Write the listing out again word for word, skipping each picture.
[Start of section]
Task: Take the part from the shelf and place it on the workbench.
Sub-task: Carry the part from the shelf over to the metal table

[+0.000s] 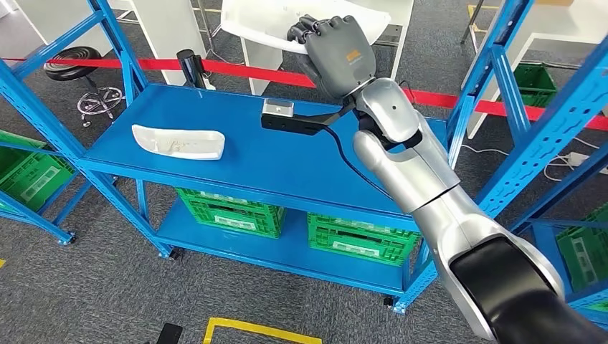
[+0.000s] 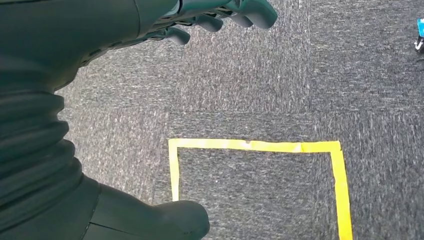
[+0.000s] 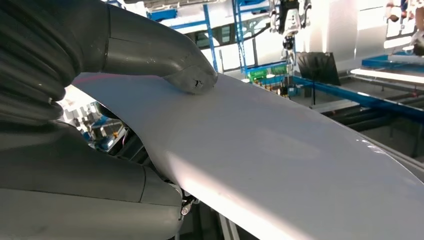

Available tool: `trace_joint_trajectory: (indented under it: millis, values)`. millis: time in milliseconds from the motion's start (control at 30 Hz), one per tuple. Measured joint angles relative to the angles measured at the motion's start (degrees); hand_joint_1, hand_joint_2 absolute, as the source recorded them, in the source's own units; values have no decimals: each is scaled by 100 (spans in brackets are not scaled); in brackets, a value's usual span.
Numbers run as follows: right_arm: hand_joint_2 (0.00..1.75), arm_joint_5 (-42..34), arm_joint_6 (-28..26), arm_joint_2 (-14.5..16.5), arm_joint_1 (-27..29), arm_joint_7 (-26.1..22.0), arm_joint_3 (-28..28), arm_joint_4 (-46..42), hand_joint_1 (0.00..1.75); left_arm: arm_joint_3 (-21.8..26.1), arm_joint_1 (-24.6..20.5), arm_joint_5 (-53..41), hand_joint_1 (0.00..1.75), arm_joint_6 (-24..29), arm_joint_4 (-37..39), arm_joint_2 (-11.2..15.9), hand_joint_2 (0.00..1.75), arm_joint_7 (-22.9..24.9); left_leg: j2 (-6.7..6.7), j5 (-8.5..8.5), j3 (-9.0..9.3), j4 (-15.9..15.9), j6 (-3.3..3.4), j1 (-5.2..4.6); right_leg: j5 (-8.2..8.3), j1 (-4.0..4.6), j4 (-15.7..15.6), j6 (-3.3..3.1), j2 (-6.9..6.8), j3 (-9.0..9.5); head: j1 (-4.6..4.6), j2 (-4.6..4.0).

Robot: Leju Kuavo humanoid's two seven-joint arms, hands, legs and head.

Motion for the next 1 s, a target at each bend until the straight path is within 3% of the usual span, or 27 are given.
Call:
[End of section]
SOLUTION:
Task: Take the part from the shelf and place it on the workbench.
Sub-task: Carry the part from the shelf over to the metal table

[+0.000s] 
[+0.000s] 
[+0.000s] 

Available tool: `trace_joint_trajectory: (indented under it: millis, values)`. millis: time in milliseconds from the motion's start (control at 30 Hz), one per tuple. Measured joint angles relative to the angles measured at the motion's start (degrees); hand_joint_1, hand_joint_2 absolute, as the source recorded them, in the source's own units; values have no decimals: each is scaled by 100 (spans in brackets are not scaled); in brackets, a value's usual span.
Numbers run as follows: right_arm: hand_joint_2 (0.00..1.75), arm_joint_5 (-42..34), arm_joint_6 (-28..26), arm_joint_2 (-14.5..16.5), arm_joint_1 (-27..29), arm_joint_7 (-26.1..22.0), arm_joint_3 (-28..28), arm_joint_4 (-46..42), hand_joint_1 (0.00..1.75); left_arm: arm_joint_3 (-21.8..26.1), arm_joint_1 (-24.6..20.5), arm_joint_5 (-53..41), hand_joint_1 (0.00..1.75), arm_joint_6 (-24..29), arm_joint_4 (-37..39), arm_joint_2 (-11.2..15.9), hand_joint_2 (0.00..1.75), arm_joint_7 (-22.9..24.9); left_leg: j2 (-6.7..6.7), j5 (-8.5..8.5), j3 (-9.0..9.3), j4 (-15.9..15.9), j6 (-3.3..3.4), j1 (-5.2..4.6); right_leg: j5 (-8.2..8.3), j1 (-4.0..4.6), j4 (-15.7..15.6), j6 (-3.3..3.1), j2 (-6.9..6.8), j3 (-9.0..9.5); head: j1 (-4.6..4.6), j2 (-4.6..4.0).

Robot: Leju Kuavo humanoid's two seven-joint arms, hands, legs and head.

Motion for the next 1 s, a target at each bend until the straight path is within 3% of the usual span, or 27 are given.
Call:

There is no more to add to the answer.